Optimize memory by reusing var memory.

Note: it doesn’t not support subblock nested in subblock.
Parameters:
  • input_program (str) – Input Program
  • skip_opt_set (set) – vars wil be skipped in memory optimze
  • print_log (bool) – whether to print debug log.
  • level (int) – If level=0, reuse if the shape is completely equal, o
Returns:

None

name_scope

paddle.fluid.name_scope(*args, **kwds)

Generate hierarchical name prefix for the operators.

Note: This should only used for debugging and visualization purpose. Don’t use it for serious analysis such as graph/program transformations.

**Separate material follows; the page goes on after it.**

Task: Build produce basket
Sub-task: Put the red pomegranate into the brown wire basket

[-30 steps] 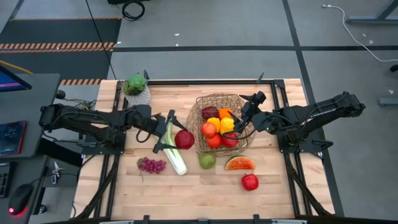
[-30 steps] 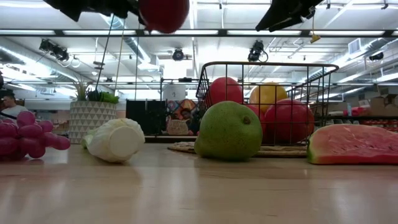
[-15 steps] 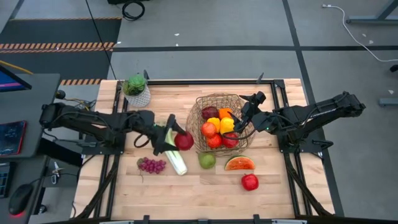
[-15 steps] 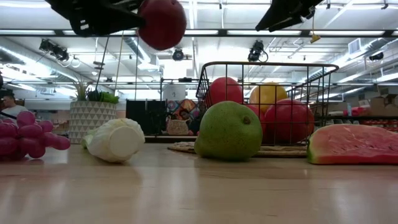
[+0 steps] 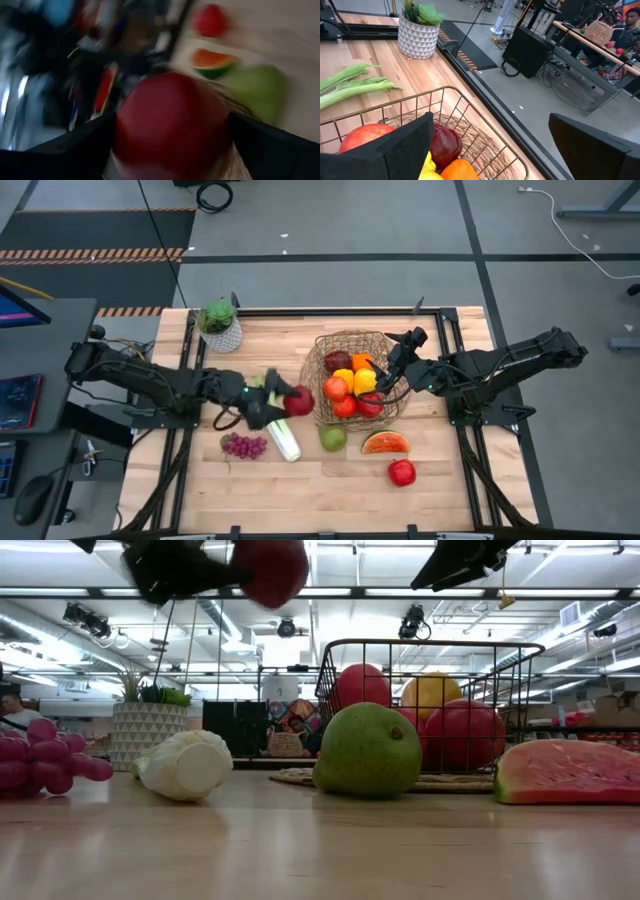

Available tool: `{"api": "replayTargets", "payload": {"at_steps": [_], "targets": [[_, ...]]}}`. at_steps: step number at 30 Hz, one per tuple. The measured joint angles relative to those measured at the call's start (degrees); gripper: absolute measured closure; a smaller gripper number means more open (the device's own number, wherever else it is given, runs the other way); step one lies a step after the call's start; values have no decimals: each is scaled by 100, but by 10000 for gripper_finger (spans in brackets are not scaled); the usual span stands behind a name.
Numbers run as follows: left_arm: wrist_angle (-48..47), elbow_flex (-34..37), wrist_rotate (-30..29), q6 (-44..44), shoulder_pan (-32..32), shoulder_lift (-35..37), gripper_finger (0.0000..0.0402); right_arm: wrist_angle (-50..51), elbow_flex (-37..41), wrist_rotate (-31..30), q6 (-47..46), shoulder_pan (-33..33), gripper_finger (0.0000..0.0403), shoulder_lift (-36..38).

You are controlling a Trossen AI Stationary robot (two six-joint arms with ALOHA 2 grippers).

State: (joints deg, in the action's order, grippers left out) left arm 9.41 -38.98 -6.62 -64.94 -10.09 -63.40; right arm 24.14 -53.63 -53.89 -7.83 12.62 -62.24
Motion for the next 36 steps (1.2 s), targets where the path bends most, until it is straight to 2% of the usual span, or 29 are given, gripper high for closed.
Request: {"api": "replayTargets", "payload": {"at_steps": [2, 5, 9, 13, 17, 24, 29, 32, 36], "targets": [[553, -2, -262, 919, 122, -45, 19, 0, 0, 0, -19, 0, 4, 0], [950, -5, -320, 1783, 334, -136, 19, -27, 0, 2, -23, 0, 4, 0], [1541, -10, 40, 2355, 540, -546, 19, -90, 2, 7, -20, -4, 4, -13], [2071, -39, -265, 2661, 683, -1074, 19, -95, 2, 301, -24, -4, 4, -13], [1692, -673, -705, 2829, 852, -1597, 19, -391, 4, 854, -103, 0, 4, -31], [197, -2426, -729, 2856, 1078, -2644, 19, -887, 4, 941, 72, 42, 4, -50], [-502, -3527, -778, 3044, 1214, -3409, 19, -938, 4, 1016, 162, 171, 4, -50], [-731, -3898, -780, 3138, 1259, -3710, 19, -981, 4, 1011, 184, 235, 4, -53], [-773, -3979, -773, 3076, 1245, -3922, 19, -935, 42, 1014, 77, 266, 4, -52]]}}
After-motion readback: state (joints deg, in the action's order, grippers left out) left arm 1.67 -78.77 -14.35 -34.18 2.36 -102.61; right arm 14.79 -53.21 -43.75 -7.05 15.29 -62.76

Parameters:prefix (str) – prefix.

Examples

ParallelExecutor

class paddle.fluid.ParallelExecutor(use_cuda, loss_name=None, main_program=None, share_vars_from=None, exec_strategy=None, build_strategy=None, num_trainers=1, trainer_id=0, scope=None)

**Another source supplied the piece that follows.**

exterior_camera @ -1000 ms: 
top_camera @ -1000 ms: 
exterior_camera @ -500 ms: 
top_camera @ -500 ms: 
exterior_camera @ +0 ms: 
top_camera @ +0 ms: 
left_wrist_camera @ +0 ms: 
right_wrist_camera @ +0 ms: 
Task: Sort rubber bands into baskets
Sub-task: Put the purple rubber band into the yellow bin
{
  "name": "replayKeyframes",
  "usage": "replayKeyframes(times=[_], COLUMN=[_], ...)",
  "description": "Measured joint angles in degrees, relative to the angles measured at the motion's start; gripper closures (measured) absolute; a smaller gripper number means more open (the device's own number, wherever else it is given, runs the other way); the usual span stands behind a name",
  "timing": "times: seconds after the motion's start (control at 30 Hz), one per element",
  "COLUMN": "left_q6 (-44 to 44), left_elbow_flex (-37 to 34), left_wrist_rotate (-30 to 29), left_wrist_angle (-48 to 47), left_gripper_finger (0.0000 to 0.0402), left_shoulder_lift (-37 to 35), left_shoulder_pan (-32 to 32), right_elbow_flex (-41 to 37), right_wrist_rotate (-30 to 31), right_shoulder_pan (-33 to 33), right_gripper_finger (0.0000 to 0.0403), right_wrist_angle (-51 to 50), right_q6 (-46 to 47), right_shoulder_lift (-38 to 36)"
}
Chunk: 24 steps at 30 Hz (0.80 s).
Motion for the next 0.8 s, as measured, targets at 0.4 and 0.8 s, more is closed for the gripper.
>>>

ParallelExecutor is designed for data parallelism, which focuses on distributing the data across different nodes and every node operates on the data in parallel. If you use ParallelExecutor to run the current program on GPU, the node means GPU device, and ParallelExecutor will get the available GPU device automatically on the current machine. If you use ParallelExecutor to run the current program on CPU, the node means the CPU device, and you can specify the CPU device number by adding ‘CPU_NUM’ environment variable, for example ‘CPU_NUM=4’, if the environment variable is not found, ParallelExecutor will call multiprocessing.cpu_count to get the number of CPUs in the system.

Parameters:
  • use_cuda (bool) – Whether to use CUDA or not.
  • loss_name (str) – The loss name must set in training. Default None.
  • main_program (Program) – The program that need to run, if not provided, then default_main_program will be used. Default None.
  • share_vars_from (ParallelExecutor) – If provide, it will share variables from the specified ParallelExecutor. Default None.
  • exec_strategy (ExecutionStrategy) – exec_strategy is used to control how to run the program in ParallelExecutor, for example how many threads are used to execute the program, how many iterations to clean up the temp variables which is generated during execution. For more information, please refer to fluid.ExecutionStrategy. Default None.
  • build_strategy (BuildStrategy) – build_strategy is used to control how to build the SSA Graph in ParallelExecutor by setting the property, for example reduce_strategy, gradient_scale_strategy. For more information, please refer to fluid.BuildStrategy. Default None.
  • num_trainers (int) – If greater than 1, NCCL will be initialized with multiple rank of nodes, each node should have same number of GPUs. Distributed training will be enabled then. Default 1.
  • trainer_id (int) – Must use together with num_trainers. trainer_id is the “rank” of current node starts from 0. Default 0.
  • scope (Scope) – scope to run with, default use fluid.global_scope().
Returns:

The initialized ParallelExecutor object.

Return type:

ParallelExecutor

Raises:

TypeError – If share_vars_from is provided, but not ParallelExecutor object.

Examples

train_exe = fluid.ParallelExecutor(use_cuda=True, loss_name=loss.name)
test_exe = fluid.ParallelExecutor(use_cuda=True,
                                  main_program=test_program,
                                  share_vars_from=train_exe)

train_loss, = train_exe.run([loss.name], feed=feed_dict)
test_loss, = test_exe.run([loss.name], feed=feed_dict)
run(fetch_list, feed=None, feed_dict=None, return_numpy=True)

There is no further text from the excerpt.